After adjusting for known prognostic factors in the GRACE risk models ( Table 4 ), RBBB was independently associated with in-hospital mortality (odds ratio [OR] 1.45 95% CI 1.02 to 2.07, p = 0.039). The adverse prognostic value of RBBB was consistently observed across the groups with NSTE-ACS and STEMI (p for interaction = 0.62). RBBB was numerically, but not statistically significantly associated with cumulative 6-month mortality rate (OR 1.29, 95% CI 0.95 to 1.74, p = 0.098; Table 5 ).
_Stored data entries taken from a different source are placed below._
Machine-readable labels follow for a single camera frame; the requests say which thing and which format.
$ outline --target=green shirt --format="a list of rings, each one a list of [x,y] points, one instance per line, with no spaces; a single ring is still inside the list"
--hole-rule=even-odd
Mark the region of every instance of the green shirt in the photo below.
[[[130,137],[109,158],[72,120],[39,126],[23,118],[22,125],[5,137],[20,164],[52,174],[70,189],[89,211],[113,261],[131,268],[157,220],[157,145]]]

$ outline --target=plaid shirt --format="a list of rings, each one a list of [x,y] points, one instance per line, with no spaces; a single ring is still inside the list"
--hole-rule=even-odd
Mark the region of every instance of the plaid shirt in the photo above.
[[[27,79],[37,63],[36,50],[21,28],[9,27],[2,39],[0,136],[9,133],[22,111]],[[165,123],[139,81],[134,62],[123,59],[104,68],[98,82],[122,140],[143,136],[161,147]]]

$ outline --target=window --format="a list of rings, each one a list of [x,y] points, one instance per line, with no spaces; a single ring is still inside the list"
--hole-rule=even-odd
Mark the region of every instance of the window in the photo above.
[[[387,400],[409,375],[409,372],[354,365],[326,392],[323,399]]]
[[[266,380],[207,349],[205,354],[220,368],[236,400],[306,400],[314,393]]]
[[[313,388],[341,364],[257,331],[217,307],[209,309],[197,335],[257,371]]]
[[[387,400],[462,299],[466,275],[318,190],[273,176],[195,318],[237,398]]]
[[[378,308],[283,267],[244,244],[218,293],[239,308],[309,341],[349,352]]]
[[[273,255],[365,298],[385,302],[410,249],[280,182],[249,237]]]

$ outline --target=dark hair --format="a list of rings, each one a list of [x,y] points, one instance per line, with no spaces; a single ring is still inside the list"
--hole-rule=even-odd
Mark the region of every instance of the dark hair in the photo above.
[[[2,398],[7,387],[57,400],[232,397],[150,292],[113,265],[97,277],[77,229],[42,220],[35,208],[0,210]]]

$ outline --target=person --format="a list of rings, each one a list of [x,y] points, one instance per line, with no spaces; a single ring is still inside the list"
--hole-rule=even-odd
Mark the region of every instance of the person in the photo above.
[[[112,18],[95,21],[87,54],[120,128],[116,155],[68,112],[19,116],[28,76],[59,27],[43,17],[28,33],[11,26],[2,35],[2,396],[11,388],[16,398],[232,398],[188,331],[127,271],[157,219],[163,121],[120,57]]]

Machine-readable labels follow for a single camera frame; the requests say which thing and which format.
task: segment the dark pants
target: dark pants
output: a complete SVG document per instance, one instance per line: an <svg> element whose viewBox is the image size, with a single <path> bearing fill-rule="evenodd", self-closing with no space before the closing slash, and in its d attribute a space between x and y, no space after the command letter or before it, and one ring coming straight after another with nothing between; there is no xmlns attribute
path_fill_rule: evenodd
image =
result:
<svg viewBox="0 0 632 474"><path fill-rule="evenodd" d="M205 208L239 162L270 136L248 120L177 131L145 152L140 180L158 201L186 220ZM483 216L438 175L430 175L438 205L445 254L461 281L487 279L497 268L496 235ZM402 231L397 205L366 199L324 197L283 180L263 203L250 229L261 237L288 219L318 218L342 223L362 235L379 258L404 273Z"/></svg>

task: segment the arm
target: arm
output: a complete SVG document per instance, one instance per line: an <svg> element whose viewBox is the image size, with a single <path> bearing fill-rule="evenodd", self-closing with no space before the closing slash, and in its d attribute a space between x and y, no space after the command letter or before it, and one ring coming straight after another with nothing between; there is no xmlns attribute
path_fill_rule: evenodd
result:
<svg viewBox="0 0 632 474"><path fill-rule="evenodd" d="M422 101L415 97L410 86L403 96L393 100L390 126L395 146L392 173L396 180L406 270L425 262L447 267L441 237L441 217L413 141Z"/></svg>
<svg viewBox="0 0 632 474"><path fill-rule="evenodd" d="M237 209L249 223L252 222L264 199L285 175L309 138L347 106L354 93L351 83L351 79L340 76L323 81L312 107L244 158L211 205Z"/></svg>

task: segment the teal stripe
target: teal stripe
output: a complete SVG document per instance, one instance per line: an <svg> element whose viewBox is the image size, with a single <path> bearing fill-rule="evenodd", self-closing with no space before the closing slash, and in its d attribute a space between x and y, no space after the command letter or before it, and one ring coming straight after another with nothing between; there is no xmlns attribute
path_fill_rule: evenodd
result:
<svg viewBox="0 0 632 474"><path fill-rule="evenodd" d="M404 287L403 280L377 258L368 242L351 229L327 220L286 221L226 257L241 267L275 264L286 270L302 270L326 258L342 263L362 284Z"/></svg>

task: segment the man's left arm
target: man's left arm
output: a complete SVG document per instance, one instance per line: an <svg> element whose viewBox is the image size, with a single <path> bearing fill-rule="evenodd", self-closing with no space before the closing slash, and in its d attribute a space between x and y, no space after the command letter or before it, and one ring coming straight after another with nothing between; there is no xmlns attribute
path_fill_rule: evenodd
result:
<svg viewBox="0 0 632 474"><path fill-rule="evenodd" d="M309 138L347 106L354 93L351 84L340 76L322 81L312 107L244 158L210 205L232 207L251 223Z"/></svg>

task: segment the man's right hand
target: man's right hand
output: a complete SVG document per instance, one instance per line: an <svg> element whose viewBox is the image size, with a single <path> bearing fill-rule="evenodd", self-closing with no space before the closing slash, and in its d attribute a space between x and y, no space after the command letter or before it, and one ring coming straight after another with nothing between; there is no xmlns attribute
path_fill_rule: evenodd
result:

The c-statistics were 0.85 and 0.83, and Hosmer–Lemeshow p values were 0.48 and 0.67, respectively, indicating good discrimination and calibration of the models. RBBB was not an independent predictor of the composite end point of in-hospital myocardial (re)infarction or death (OR 1.20, 95% CI 0.93 to 1.56, p = 0.17).